■ **TASK DETAILS**: Starting at the first line of the listing below, repeat each line exactly until the line containing "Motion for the", which you include. Leave out pictures.

■ **SOURCE DATA**:
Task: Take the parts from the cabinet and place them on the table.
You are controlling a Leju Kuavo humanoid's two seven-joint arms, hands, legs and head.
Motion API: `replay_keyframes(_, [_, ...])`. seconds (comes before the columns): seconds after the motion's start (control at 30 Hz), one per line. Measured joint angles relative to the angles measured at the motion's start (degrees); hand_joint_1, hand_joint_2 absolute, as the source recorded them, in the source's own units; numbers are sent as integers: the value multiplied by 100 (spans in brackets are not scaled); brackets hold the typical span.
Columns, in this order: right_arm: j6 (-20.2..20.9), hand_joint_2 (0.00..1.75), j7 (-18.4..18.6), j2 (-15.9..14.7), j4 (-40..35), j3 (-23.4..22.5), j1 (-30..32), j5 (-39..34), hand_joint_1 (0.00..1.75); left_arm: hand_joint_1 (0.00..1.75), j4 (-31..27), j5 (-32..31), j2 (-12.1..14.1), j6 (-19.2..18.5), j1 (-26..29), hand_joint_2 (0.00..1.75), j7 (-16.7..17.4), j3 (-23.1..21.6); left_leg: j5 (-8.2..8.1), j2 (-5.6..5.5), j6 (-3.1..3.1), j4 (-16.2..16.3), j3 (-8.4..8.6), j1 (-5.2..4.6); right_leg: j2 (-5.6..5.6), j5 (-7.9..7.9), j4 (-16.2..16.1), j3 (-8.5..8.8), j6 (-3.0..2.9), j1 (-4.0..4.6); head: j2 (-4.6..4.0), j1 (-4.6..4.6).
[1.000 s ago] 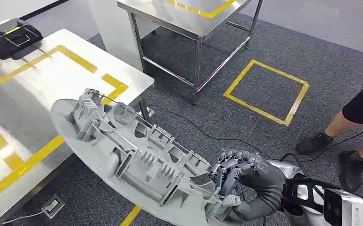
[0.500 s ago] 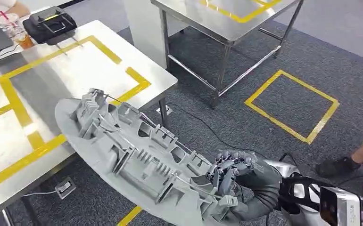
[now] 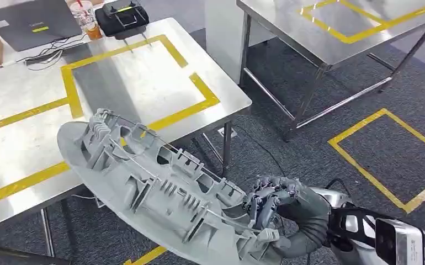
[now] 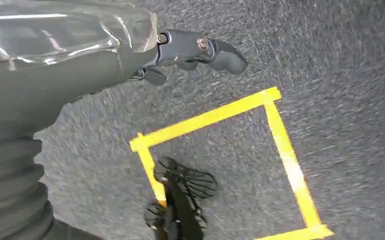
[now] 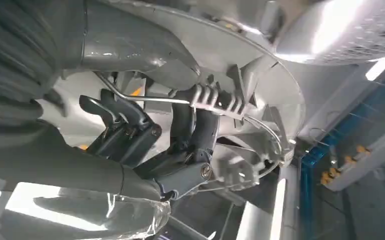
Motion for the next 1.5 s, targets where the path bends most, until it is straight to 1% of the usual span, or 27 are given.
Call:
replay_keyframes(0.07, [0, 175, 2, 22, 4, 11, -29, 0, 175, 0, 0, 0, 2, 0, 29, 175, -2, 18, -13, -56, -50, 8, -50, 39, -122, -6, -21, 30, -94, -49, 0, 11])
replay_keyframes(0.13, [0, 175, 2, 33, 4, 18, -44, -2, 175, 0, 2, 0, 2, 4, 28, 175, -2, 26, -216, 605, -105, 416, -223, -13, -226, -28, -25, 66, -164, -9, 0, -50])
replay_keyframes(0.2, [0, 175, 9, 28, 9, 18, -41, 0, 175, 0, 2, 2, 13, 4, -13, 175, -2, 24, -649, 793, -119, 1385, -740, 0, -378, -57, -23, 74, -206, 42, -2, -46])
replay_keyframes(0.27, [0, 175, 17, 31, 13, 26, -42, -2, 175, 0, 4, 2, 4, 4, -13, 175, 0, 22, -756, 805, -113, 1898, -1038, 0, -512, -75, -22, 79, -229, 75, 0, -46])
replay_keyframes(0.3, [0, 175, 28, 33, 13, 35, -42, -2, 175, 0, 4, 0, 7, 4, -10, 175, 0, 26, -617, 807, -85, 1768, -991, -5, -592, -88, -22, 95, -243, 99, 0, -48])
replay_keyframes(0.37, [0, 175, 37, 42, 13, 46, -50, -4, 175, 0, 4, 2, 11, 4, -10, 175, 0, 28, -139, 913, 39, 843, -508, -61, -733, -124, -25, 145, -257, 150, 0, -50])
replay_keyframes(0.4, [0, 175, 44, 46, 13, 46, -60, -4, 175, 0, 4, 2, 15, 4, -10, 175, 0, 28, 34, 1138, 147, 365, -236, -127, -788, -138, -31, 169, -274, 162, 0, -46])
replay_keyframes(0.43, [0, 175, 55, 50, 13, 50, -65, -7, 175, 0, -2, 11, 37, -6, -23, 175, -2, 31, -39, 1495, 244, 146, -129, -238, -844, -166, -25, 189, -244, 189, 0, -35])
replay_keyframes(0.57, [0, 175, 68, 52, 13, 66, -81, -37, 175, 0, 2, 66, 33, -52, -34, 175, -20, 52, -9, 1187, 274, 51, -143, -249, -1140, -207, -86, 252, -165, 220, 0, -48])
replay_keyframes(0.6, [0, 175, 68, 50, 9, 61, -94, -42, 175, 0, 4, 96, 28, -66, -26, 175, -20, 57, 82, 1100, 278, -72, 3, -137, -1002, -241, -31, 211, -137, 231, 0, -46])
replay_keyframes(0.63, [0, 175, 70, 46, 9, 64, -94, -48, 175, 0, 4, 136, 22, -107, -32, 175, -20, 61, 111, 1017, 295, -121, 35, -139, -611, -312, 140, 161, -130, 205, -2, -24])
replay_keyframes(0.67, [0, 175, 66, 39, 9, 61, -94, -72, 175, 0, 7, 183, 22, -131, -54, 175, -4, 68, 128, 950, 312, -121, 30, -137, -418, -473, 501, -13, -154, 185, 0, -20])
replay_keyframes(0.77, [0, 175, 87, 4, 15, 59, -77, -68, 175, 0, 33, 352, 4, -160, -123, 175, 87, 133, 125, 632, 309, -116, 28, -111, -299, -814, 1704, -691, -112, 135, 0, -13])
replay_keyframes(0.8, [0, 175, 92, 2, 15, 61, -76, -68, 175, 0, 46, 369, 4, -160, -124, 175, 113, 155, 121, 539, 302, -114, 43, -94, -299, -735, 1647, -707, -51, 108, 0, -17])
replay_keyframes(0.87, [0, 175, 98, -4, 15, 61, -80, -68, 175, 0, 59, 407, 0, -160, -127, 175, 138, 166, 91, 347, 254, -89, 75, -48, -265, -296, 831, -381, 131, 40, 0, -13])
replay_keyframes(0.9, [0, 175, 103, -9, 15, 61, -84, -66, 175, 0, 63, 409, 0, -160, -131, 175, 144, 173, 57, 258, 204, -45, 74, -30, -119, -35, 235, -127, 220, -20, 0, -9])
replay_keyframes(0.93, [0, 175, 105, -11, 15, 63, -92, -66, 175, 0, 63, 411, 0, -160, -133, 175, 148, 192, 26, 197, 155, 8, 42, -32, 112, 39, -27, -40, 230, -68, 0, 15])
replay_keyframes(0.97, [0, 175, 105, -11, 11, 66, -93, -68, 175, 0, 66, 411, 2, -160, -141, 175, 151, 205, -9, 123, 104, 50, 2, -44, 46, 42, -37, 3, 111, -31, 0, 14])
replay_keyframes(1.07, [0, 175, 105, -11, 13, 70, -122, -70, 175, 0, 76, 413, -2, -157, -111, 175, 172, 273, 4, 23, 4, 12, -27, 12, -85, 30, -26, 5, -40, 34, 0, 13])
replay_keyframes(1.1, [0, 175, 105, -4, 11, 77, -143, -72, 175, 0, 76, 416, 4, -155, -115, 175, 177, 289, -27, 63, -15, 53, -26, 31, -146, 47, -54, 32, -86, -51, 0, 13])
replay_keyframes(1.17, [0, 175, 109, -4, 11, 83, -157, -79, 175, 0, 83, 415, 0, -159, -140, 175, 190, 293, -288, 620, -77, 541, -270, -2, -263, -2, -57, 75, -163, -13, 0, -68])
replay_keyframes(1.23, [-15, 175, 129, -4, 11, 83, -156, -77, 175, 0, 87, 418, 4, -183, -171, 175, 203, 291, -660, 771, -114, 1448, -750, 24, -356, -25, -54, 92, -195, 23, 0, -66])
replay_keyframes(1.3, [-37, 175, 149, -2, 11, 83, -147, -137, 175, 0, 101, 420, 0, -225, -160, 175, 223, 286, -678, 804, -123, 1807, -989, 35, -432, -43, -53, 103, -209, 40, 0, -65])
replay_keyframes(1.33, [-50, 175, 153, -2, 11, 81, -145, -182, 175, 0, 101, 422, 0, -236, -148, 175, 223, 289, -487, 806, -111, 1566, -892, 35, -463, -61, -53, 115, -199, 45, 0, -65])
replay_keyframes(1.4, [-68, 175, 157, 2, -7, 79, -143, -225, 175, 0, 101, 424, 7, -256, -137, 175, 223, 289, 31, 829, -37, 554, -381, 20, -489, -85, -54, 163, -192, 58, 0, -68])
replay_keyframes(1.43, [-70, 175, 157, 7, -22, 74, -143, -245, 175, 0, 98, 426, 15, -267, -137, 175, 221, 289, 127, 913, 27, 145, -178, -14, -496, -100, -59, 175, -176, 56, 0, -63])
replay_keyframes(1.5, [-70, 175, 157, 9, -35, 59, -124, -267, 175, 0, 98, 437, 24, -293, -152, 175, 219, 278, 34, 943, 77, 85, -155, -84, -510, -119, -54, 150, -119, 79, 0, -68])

■ **ANSWER SECTION**:
Task: Take the parts from the cabinet and place them on the table.
You are controlling a Leju Kuavo humanoid's two seven-joint arms, hands, legs and head.
Motion API: `replay_keyframes(_, [_, ...])`. seconds (comes before the columns): seconds after the motion's start (control at 30 Hz), one per line. Measured joint angles relative to the angles measured at the motion's start (degrees); hand_joint_1, hand_joint_2 absolute, as the source recorded them, in the source's own units; numbers are sent as integers: the value multiplied by 100 (spans in brackets are not scaled); brackets hold the typical span.
Columns, in this order: right_arm: j6 (-20.2..20.9), hand_joint_2 (0.00..1.75), j7 (-18.4..18.6), j2 (-15.9..14.7), j4 (-40..35), j3 (-23.4..22.5), j1 (-30..32), j5 (-39..34), hand_joint_1 (0.00..1.75); left_arm: hand_joint_1 (0.00..1.75), j4 (-31..27), j5 (-32..31), j2 (-12.1..14.1), j6 (-19.2..18.5), j1 (-26..29), hand_joint_2 (0.00..1.75), j7 (-16.7..17.4), j3 (-23.1..21.6); left_leg: j5 (-8.2..8.1), j2 (-5.6..5.5), j6 (-3.1..3.1), j4 (-16.2..16.3), j3 (-8.4..8.6), j1 (-5.2..4.6); right_leg: j2 (-5.6..5.6), j5 (-7.9..7.9), j4 (-16.2..16.1), j3 (-8.5..8.8), j6 (-3.0..2.9), j1 (-4.0..4.6); head: j2 (-4.6..4.0), j1 (-4.6..4.6).
[1.000 s ago] 
[0.500 s ago] 
[now] 
[now] 
[now] 
Motion for the next 1.5 s, targets where the path bends most, until it is straight to 1% of the usual span, or 27 are given.

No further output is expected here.